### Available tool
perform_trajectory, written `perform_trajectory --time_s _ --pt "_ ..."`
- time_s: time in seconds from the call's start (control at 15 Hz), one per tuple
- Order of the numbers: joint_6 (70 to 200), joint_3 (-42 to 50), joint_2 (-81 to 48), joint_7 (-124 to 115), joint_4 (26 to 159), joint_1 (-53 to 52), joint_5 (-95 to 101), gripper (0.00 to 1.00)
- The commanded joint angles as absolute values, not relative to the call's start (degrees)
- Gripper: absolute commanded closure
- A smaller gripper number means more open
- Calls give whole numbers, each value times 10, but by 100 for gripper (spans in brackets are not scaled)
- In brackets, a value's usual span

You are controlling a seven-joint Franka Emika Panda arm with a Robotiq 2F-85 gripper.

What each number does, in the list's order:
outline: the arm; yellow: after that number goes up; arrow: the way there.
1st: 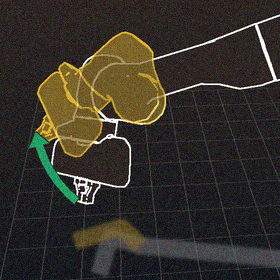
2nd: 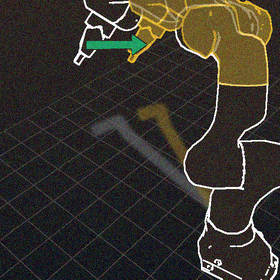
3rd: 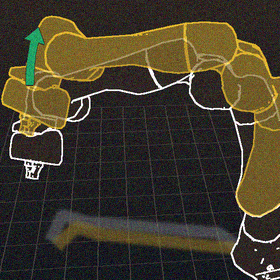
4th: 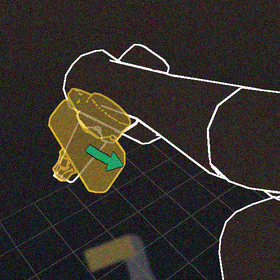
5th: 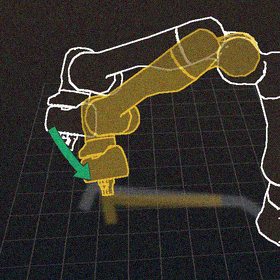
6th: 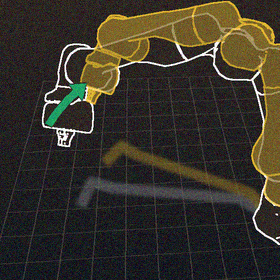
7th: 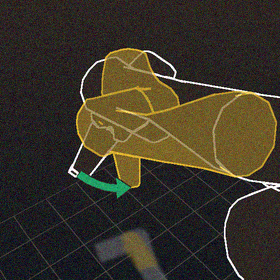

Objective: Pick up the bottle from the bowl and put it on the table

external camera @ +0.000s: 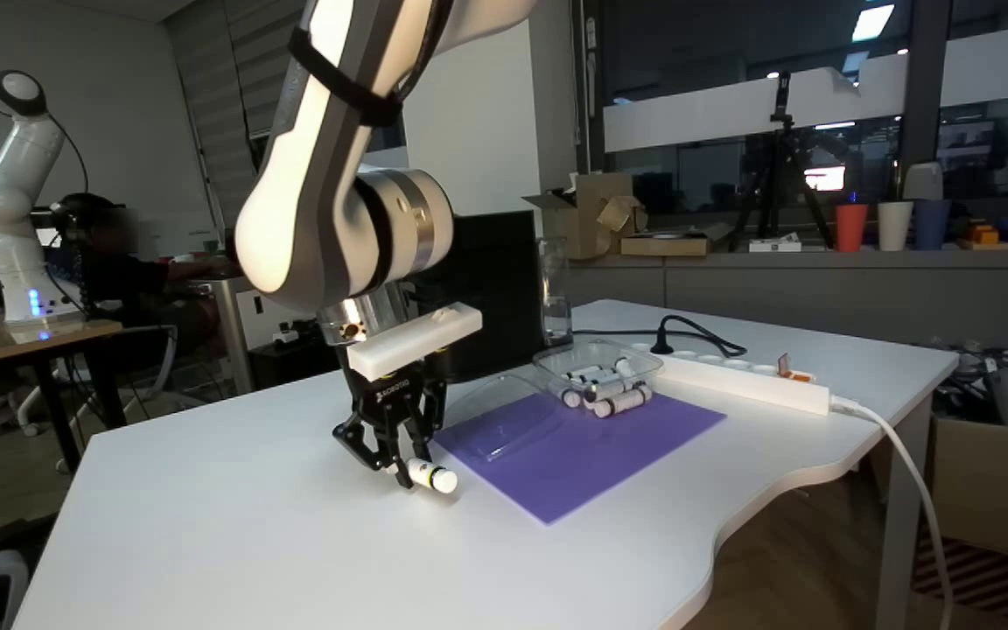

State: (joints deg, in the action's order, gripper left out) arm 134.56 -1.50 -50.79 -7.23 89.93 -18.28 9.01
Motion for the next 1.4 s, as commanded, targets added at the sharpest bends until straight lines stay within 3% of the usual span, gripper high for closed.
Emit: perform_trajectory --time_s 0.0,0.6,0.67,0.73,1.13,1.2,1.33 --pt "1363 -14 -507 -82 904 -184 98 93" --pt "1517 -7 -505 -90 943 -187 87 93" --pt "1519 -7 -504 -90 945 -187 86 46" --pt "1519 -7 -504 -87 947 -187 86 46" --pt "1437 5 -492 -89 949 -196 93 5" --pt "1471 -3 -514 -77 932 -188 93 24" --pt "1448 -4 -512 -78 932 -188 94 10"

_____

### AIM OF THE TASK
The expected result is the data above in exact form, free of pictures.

### RESPONSE AREA
### Available tool
perform_trajectory, written `perform_trajectory --time_s _ --pt "_ ..."`
- time_s: time in seconds from the call's start (control at 15 Hz), one per tuple
- Order of the numbers: joint_6 (70 to 200), joint_3 (-42 to 50), joint_2 (-81 to 48), joint_7 (-124 to 115), joint_4 (26 to 159), joint_1 (-53 to 52), joint_5 (-95 to 101), gripper (0.00 to 1.00)
- The commanded joint angles as absolute values, not relative to the call's start (degrees)
- Gripper: absolute commanded closure
- A smaller gripper number means more open
- Calls give whole numbers, each value times 10, but by 100 for gripper (spans in brackets are not scaled)
- In brackets, a value's usual span

You are controlling a seven-joint Franka Emika Panda arm with a Robotiq 2F-85 gripper.

What each number does, in the list's order:
outline: the arm; yellow: after that number goes up; arrow: the way there.
1st: 
2nd: 
3rd: 
4th: 
5th: 
6th: 
7th: 

Objective: Pick up the bottle from the bowl and put it on the table

external camera @ +0.000s: 

State: (joints deg, in the action's order, gripper left out) arm 134.56 -1.50 -50.79 -7.23 89.93 -18.28 9.01
Motion for the next 1.4 s, as commanded, targets added at the sharpest bends until straight lines stay within 3% of the usual span, gripper high for closed.
Emit: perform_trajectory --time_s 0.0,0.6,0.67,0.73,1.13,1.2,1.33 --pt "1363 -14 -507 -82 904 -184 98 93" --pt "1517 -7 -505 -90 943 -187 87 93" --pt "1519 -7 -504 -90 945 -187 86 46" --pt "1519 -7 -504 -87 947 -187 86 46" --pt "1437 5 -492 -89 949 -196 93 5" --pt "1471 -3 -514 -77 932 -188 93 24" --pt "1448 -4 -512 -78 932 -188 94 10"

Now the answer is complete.